Y es que no hay parroquia que no disponga de su propio castro. Aunque muchos residentes puede que desconozcan que sus tierras fueron el lugar escogido por los primeros coruñeses para levantar sus campamentos, atraídos por la cercanía de la costa y la calidad de los terrenos para el cultivo.
La práctica totalidad no están excavados. Ni señalizados. La presión urbanística amenaza con condenar al olvido el patrimonio más antiguo del municipio. El caso más sangrante lo constituye el castro de Rañobre, dividido por la carretera de Suevos. O el de cabo Cociñadoiro, desmantelado en el transcurso de las obras del puerto exterior.
El abandono amenaza también con destruir uno de los yacimientos más grandes de la provincia, el de A Pastoriza. Hay que sumergirse entre la maleza y las zarzas para encontrarlo.
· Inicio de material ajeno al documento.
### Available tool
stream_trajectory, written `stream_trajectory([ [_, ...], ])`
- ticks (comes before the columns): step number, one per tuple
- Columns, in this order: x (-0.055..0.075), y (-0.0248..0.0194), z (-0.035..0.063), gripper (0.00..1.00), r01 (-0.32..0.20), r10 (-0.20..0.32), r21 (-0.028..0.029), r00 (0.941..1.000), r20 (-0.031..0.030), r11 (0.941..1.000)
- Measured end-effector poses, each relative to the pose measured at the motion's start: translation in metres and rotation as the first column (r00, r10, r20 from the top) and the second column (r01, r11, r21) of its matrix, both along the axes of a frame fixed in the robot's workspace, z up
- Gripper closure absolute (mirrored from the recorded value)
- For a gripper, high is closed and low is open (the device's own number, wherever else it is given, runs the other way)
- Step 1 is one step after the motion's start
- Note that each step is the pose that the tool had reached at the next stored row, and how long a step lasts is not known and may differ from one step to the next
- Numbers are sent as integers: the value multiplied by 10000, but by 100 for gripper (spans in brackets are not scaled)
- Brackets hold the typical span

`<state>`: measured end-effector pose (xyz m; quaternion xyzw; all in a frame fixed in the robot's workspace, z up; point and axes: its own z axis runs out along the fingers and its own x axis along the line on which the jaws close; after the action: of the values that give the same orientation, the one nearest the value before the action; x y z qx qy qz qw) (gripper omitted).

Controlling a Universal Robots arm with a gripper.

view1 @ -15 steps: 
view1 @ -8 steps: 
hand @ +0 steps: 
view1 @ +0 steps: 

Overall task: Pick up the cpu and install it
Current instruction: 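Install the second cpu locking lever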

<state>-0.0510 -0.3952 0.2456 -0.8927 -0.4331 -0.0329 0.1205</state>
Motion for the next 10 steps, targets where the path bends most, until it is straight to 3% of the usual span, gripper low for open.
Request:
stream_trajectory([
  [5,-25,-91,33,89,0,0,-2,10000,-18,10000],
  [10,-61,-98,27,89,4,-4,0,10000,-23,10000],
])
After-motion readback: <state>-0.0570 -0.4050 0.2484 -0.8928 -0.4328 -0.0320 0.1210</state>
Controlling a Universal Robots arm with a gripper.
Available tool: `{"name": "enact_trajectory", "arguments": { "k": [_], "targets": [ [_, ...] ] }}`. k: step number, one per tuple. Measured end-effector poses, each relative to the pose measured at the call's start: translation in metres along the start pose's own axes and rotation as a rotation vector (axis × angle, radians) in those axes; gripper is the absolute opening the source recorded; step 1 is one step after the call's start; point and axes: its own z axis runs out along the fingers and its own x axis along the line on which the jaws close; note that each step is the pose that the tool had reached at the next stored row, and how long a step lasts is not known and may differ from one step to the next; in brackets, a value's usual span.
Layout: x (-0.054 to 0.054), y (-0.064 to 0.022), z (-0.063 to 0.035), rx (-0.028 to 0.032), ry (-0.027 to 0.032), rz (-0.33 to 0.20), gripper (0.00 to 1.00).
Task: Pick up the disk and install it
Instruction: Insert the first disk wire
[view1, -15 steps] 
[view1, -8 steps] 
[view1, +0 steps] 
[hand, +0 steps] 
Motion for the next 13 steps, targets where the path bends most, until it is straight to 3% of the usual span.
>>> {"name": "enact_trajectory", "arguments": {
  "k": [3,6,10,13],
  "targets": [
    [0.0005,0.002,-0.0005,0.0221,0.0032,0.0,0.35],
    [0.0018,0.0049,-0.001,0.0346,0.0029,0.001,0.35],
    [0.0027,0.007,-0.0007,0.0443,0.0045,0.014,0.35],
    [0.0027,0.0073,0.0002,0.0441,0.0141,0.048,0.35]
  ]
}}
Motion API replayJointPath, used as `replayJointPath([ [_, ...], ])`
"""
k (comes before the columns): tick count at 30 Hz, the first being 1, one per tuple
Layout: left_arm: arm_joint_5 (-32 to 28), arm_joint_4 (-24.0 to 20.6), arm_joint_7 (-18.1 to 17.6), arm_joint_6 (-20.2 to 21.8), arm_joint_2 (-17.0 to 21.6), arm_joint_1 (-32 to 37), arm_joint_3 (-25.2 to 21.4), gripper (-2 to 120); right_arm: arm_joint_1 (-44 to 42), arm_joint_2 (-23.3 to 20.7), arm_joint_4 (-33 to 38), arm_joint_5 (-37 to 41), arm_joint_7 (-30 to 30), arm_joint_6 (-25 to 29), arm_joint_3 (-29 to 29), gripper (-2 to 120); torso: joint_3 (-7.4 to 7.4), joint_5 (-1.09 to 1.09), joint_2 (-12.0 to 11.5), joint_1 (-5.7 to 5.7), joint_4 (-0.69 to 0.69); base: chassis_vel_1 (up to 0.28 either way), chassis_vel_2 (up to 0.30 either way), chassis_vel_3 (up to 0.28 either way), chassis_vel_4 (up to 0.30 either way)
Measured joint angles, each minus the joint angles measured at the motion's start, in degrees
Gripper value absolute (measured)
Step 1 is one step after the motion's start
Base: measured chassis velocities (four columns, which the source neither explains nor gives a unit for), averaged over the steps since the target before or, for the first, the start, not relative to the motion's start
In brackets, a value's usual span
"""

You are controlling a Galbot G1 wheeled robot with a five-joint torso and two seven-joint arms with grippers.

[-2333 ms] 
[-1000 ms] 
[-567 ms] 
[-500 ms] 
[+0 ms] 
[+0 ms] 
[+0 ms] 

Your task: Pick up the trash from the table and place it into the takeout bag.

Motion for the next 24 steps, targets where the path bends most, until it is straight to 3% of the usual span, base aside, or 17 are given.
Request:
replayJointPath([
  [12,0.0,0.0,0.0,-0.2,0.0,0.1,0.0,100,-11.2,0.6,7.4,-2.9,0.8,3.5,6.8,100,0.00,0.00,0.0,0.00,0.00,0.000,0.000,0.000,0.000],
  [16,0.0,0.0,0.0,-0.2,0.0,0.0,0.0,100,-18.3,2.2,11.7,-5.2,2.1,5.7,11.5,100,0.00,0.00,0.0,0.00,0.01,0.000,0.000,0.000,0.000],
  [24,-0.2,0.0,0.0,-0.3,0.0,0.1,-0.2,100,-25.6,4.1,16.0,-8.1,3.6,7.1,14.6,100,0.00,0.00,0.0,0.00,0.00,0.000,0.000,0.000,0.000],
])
Este castro, vecino del Santuario de la Virgen fue exhumado "sin criterio arqueológico alguno", según denuncian los defensores del patrimonio. Algo similar a lo acontecido con el de Puntido, en Suevos, al de Galán o al de A Penouqueira, a día de hoy prácticamente desaparecido. Ahora , la plataforma de afectados por el puerto exterior y Monte da Estrela han unido fuerzas para recuperar, al menos, parte de este pasado a través de un circuito cultural.